Following the UN Working Group’s ruling, Assange’s attorneys asked the Stockholm District Court this February to overturn the EAW. The court refused, claiming Assange’s “stay” at the Ecuadorian Embassy was not a form of detention and that “there is still probable cause for the suspicion against [Assange] for rape, less serious incident, and that there is still a risk that he will depart or in some other way evade prosecution or penalty.” Assange’s lawyers are appealing the decision.
Five hundred human rights organisations, activists, Nobel laureates and diplomats have condemned the Swedish and British rejection of the UNWGAD ruling in an open letter.
Speaking in a live video feed Saturday from the embassy to an event at the Australian Bendigo Writers Festival, Assange said of Sweden’s move, “The situation is this, there is one allegation, there are no charges, there have never been charges. In relation to this precise allegation, I have already been cleared by the chief prosecutor of Stockholm, back in 2010, who found that no crime had been committed whatsoever. It’s been at the stage of preliminary investigation ever since.”
Asked by the interviewer, Professor Robert Manne, if he believed he would go free if Sweden stopped their persecution, Assange replied, “I’m 100 percent confident that I would not be a free person because the British government has said, regardless of whether the Swedes drop the case or not, they’re going to arrest me. The UK government also refuses to confirm or deny whether there is already a US extradition request.”
Backing up the extent of the intimate relationship between Sweden’s political and judicial authorities and successive US governments, Assange told the audience, “The Swedes have extradited every single person that the US has asked for since at least the year 2000. They have a 100 percent extradition rate to the United States. The UK has a 90 percent extradition rate.”

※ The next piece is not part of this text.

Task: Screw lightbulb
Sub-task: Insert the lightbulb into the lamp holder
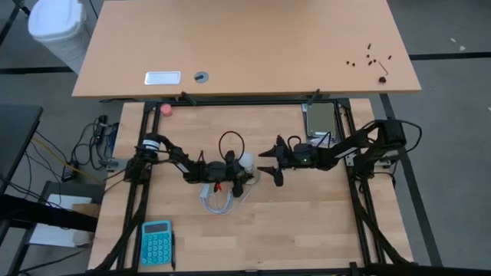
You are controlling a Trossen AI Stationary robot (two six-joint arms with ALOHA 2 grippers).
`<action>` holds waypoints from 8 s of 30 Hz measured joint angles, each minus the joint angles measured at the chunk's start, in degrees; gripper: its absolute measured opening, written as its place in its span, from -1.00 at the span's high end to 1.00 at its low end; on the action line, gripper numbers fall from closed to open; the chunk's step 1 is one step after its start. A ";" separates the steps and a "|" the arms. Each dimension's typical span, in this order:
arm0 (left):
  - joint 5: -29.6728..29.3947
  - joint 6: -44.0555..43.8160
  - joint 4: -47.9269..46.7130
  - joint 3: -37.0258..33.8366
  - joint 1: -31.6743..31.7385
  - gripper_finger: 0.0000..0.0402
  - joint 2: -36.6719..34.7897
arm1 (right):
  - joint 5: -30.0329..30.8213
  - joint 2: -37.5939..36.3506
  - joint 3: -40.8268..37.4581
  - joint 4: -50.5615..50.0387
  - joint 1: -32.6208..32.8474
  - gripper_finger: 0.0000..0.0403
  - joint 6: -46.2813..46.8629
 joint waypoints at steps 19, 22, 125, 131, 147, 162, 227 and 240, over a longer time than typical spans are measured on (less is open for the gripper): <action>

Assange concluded, “We have the United States asserting jurisdiction over an Australian not in the United States, asserting jurisdiction over web servers and publishing operations in Europe and Australia.”
The Sydney Morning Herald, no friend of Assange, was forced to acknowledge that “the packed Ulumbarra Theatre crowd was largely sympathetic [to Assange], delivering rousing applause at various points in the discussion.”

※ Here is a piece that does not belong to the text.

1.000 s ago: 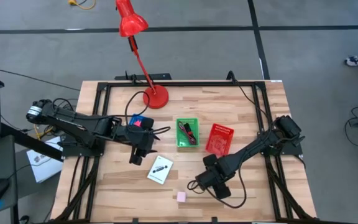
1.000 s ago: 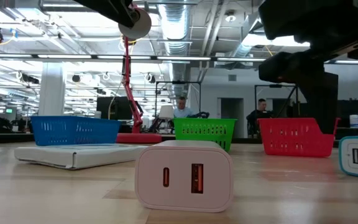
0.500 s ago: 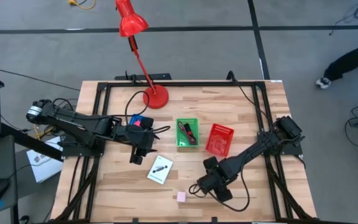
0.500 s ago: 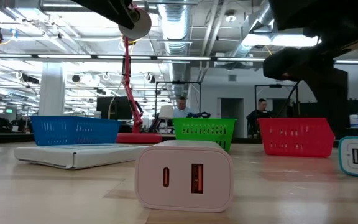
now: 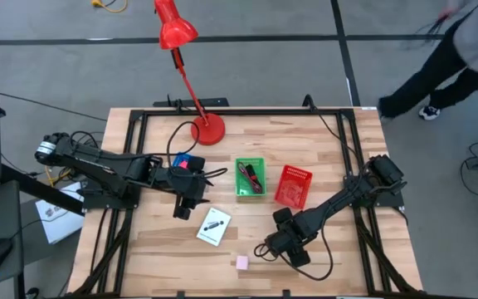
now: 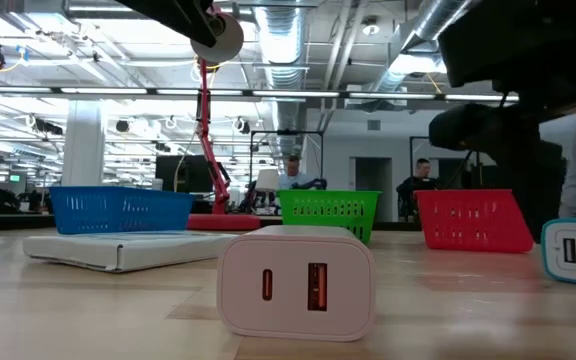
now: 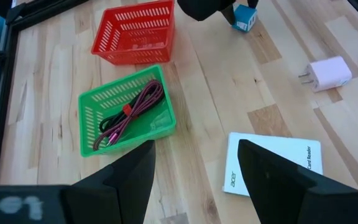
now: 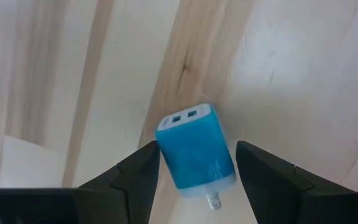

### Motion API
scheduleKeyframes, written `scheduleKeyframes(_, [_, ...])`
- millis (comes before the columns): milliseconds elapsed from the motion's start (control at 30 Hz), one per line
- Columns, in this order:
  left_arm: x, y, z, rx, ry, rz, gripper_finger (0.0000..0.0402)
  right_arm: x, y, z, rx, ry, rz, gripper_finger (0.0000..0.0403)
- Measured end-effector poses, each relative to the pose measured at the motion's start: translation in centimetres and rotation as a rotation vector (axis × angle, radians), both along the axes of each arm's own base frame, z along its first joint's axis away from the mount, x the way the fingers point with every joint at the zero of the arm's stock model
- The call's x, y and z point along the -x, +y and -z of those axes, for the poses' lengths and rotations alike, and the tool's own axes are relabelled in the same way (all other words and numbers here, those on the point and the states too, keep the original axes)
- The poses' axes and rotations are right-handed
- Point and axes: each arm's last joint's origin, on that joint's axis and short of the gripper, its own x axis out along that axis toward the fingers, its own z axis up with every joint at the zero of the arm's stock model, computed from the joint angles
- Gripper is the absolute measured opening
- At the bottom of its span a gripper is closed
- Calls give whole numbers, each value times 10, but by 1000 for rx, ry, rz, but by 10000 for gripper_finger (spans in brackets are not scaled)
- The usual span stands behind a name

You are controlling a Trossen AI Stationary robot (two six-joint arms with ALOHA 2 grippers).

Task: Pick and place items into bin
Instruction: Put the blue charger adapter into the blue bin

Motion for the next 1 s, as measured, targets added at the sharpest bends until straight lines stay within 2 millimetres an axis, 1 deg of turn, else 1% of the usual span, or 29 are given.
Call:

Efforts to railroad Assange are being intensified following WikiLeaks’ release of roughly 20,000 internal Democratic National Committee (DNC) emails, exposing the methods that the Democratic Party utilizes in order to raise funds, dole out privileges and cover up their dirty dealings.
Most significantly, the emails revealed how the DNC worked to undermine the campaign of Vermont Senator Bernie Sanders and assist the campaign of Hillary Clinton. Last week WikiLeaks tweeted a reminder that in 2010, Bob Beckel, a strategist for the Democratic Party, called for Julian Assange to be assassinated.